Start of Dataset records

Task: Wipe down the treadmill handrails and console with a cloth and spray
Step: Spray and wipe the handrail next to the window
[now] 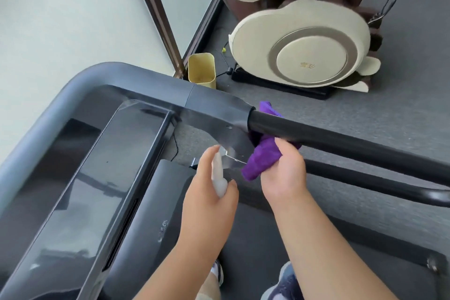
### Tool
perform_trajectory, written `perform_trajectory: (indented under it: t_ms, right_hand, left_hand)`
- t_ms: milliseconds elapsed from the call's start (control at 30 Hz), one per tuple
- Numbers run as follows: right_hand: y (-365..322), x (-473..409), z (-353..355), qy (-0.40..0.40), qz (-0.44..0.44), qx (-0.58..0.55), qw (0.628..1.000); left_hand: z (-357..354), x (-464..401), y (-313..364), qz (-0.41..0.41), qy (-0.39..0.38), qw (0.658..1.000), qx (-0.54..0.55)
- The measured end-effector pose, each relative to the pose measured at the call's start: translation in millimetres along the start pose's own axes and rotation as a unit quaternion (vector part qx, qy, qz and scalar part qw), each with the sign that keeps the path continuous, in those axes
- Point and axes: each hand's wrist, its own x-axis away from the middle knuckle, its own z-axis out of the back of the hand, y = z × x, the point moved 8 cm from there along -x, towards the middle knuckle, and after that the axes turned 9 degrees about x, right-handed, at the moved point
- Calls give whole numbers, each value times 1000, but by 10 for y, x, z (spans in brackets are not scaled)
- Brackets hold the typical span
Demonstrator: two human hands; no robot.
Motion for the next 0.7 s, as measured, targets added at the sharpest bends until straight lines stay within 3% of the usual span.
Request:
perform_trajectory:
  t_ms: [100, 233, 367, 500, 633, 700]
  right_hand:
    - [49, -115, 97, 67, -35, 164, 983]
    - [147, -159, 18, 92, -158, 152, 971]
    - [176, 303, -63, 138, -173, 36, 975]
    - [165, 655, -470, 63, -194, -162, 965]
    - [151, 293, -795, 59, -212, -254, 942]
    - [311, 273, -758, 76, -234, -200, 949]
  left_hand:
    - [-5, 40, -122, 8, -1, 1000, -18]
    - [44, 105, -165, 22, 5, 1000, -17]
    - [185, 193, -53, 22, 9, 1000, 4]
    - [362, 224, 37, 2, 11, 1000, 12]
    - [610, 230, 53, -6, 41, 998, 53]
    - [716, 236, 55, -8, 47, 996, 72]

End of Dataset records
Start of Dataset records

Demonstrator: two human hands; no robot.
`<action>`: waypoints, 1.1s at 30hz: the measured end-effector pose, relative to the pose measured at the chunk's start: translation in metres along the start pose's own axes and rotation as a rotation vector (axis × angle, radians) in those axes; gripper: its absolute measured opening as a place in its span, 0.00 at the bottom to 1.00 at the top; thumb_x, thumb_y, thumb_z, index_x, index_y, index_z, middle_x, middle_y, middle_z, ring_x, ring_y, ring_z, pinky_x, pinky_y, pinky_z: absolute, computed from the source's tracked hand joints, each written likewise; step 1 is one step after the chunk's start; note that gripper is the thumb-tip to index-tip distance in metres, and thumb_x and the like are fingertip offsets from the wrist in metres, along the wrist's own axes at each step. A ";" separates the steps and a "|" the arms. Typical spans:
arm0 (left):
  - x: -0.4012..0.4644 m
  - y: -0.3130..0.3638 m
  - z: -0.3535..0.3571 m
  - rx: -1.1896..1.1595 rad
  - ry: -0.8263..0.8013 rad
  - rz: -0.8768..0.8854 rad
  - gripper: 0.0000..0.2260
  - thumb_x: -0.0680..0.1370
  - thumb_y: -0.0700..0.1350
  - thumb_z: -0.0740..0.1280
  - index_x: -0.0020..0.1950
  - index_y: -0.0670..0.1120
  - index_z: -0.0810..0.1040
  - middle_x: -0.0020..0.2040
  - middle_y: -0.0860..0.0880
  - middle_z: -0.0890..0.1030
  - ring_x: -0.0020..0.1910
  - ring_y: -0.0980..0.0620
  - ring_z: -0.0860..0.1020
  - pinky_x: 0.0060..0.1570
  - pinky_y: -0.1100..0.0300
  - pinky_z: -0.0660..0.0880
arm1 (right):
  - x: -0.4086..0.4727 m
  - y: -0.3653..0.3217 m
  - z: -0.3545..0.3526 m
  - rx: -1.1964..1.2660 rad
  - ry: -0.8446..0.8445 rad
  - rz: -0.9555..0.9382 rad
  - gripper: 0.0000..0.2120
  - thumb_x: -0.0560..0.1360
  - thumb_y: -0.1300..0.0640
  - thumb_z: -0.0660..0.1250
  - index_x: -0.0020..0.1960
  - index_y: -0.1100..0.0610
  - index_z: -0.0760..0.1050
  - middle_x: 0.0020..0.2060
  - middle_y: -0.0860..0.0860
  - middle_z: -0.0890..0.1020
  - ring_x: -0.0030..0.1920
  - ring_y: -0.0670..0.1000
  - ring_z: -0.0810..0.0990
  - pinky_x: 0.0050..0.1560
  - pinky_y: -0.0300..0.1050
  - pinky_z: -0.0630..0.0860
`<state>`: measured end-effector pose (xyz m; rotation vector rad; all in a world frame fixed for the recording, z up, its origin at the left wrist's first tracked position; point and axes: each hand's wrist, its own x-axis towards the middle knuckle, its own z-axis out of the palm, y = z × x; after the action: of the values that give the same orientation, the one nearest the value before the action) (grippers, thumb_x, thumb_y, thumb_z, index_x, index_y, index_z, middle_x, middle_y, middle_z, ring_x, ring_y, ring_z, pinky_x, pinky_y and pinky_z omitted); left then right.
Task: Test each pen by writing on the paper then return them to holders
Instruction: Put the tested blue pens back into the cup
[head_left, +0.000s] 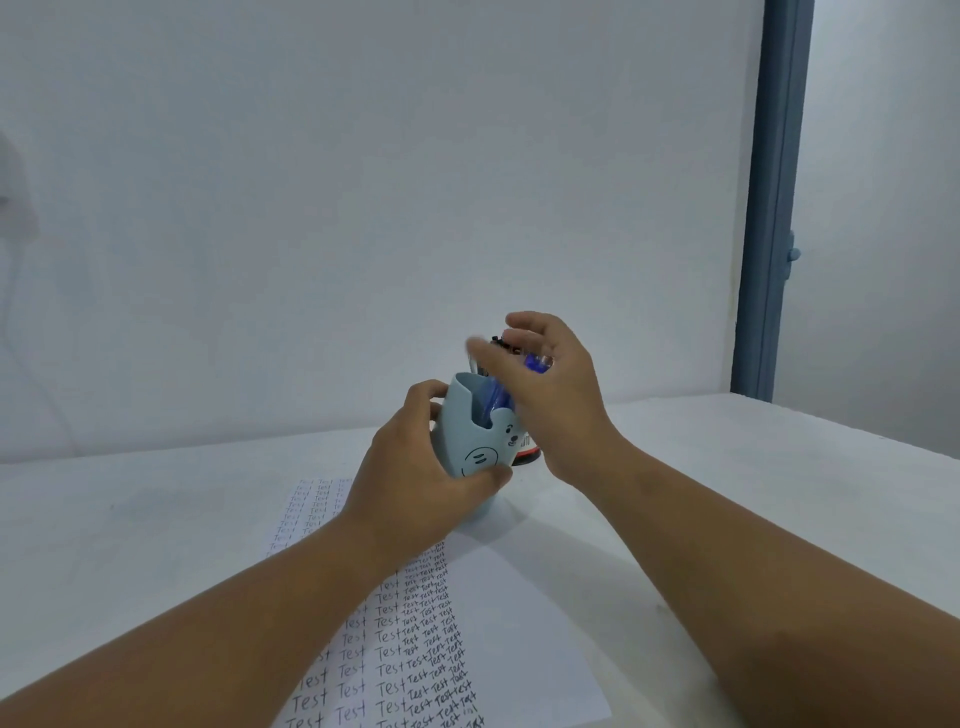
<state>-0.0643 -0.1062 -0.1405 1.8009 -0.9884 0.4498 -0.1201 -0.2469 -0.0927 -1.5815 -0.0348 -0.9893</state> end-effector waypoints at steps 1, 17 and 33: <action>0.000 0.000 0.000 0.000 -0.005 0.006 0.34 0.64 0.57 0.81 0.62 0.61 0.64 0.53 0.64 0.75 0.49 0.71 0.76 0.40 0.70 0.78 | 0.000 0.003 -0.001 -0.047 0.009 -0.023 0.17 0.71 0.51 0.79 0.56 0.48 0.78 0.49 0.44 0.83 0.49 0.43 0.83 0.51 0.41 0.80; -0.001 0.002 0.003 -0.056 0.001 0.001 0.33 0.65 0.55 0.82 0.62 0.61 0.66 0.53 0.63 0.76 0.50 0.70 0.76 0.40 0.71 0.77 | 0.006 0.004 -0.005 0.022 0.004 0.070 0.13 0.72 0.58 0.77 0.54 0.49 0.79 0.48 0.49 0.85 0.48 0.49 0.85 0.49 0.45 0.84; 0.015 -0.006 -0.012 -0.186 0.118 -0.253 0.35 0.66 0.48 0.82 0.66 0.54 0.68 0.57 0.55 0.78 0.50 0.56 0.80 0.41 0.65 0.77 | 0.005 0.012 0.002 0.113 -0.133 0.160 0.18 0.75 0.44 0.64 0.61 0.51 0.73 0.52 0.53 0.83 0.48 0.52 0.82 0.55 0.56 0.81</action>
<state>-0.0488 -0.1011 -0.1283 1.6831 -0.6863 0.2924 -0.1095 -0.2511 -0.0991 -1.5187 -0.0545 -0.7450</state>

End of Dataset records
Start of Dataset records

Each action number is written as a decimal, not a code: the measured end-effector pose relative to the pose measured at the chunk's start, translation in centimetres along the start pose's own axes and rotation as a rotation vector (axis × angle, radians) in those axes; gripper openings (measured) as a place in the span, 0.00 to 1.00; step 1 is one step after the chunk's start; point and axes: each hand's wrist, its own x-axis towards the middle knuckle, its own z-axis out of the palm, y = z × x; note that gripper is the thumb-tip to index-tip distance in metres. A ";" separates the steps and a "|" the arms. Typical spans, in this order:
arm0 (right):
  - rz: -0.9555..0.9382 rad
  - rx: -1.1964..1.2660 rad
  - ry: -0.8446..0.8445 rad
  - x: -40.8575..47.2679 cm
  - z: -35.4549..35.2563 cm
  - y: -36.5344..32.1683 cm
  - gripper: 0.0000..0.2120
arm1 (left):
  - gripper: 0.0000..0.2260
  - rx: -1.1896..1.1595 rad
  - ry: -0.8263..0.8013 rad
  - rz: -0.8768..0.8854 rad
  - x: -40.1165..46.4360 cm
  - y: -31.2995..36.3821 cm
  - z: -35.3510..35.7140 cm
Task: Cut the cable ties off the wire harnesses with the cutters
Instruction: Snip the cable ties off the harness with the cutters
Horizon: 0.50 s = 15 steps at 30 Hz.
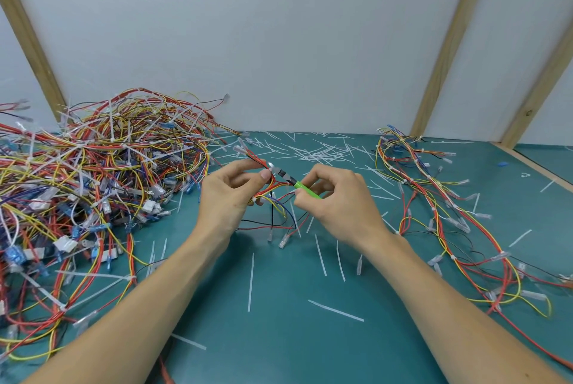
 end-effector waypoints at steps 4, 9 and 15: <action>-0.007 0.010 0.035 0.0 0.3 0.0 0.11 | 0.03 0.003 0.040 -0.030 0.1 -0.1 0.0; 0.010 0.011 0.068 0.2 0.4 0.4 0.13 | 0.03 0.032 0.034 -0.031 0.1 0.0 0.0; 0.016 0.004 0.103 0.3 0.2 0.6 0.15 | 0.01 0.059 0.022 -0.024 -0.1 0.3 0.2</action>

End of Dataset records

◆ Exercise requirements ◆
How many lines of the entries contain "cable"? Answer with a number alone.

◆ Written response ◆
2